Его участие к Мерседес, притворное сочувствие ее горю, усердие, с которым он предупреждал малейшее ее желание, произвели действие, какое всегда производит преданность на великодушные сердца; Мерседес всегда любила Фернана как друга; эта дружба усугубилась чувством благодарности.
– Брат мой, – сказала она, привязывая ранец к плечам каталанца, – единственный друг мой, береги себя, не оставляй меня одну на этом свете, где я проливаю слезы и где у меня нет никого, кроме тебя.
Эти слова, сказанные в минуту расставания, оживили надежды Фернана. Если Дантес не вернется, быть может, наступит день, когда Мерседес станет его женой.

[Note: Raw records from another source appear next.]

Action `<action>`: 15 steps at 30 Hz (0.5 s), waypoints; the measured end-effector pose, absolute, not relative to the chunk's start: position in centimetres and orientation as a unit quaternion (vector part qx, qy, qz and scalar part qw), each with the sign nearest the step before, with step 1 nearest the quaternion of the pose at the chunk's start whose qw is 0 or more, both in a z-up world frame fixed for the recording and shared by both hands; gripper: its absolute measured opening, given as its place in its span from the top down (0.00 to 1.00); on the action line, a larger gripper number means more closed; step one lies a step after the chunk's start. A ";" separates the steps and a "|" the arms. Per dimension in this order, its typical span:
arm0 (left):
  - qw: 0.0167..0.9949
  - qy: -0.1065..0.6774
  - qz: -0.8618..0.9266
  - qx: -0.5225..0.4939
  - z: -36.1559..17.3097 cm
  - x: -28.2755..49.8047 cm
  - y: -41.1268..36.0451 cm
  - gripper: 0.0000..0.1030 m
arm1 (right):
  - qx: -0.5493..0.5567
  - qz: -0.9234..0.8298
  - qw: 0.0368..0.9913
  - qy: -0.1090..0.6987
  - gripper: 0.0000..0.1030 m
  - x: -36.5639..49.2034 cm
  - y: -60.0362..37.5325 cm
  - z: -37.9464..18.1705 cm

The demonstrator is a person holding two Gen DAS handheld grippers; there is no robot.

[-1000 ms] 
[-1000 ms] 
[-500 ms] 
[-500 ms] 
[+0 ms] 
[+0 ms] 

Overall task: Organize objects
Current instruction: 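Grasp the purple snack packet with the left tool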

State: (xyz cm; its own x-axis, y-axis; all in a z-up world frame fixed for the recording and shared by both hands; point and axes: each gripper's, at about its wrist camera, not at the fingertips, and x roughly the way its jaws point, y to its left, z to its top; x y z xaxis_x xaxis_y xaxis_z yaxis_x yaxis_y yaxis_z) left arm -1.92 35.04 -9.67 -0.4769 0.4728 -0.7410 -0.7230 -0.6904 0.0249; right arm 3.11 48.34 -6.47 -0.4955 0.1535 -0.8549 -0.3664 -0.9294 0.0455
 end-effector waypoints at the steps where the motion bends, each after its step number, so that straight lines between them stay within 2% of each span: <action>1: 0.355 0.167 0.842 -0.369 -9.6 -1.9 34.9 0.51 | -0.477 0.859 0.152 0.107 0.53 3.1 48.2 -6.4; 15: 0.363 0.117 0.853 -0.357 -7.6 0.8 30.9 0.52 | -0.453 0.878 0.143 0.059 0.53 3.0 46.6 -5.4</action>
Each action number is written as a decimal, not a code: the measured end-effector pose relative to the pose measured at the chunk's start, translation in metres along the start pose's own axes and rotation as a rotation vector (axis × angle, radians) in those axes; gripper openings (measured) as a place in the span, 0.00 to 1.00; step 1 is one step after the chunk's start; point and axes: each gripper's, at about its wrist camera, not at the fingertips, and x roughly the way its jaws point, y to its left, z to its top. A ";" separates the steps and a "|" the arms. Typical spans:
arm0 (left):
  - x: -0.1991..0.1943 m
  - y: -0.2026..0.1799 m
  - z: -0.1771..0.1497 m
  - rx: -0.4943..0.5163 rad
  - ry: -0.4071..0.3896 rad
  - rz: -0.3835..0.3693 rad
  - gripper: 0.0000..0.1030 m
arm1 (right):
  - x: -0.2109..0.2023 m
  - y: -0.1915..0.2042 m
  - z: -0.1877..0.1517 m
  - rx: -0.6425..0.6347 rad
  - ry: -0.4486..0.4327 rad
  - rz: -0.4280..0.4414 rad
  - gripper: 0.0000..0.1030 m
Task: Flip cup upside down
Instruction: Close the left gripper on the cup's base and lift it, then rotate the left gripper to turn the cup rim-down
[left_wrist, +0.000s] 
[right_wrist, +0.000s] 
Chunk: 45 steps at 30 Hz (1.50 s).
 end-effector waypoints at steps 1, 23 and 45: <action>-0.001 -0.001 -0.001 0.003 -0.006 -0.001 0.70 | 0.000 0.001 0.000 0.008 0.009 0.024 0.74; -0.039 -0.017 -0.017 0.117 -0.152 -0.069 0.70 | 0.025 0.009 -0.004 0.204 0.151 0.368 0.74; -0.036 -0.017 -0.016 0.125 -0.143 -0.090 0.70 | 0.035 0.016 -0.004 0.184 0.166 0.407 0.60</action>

Мерседес осталась одна, на голой скале, которая никогда еще не казалась ей такой бесплодной, перед безграничной далью моря. Вся в слезах, как та безумная, чью печальную повесть рассказывают в этом краю, она беспрестанно бродила вокруг Каталан; иногда останавливалась под жгучим южным солнцем, неподвижная, немая, как статуя, и смотрела на Марсель; иногда сидела на берегу и слушала стенание волн, вечное, как ее горе, и спрашивала себя: не лучше ли наклониться вперед, упасть, низринуться в морскую пучину, чем выносить жестокую муку безнадежного ожидания? Не страх удержал Мерседес от самоубийства – она нашла утешение в религии, и это спасло ее.
Кадрусса тоже, как и Фернана, призвали в армию, но он был восемью годами старше каталанца и притом женат, и потому его оставили в третьем разряде, для охраны побережья.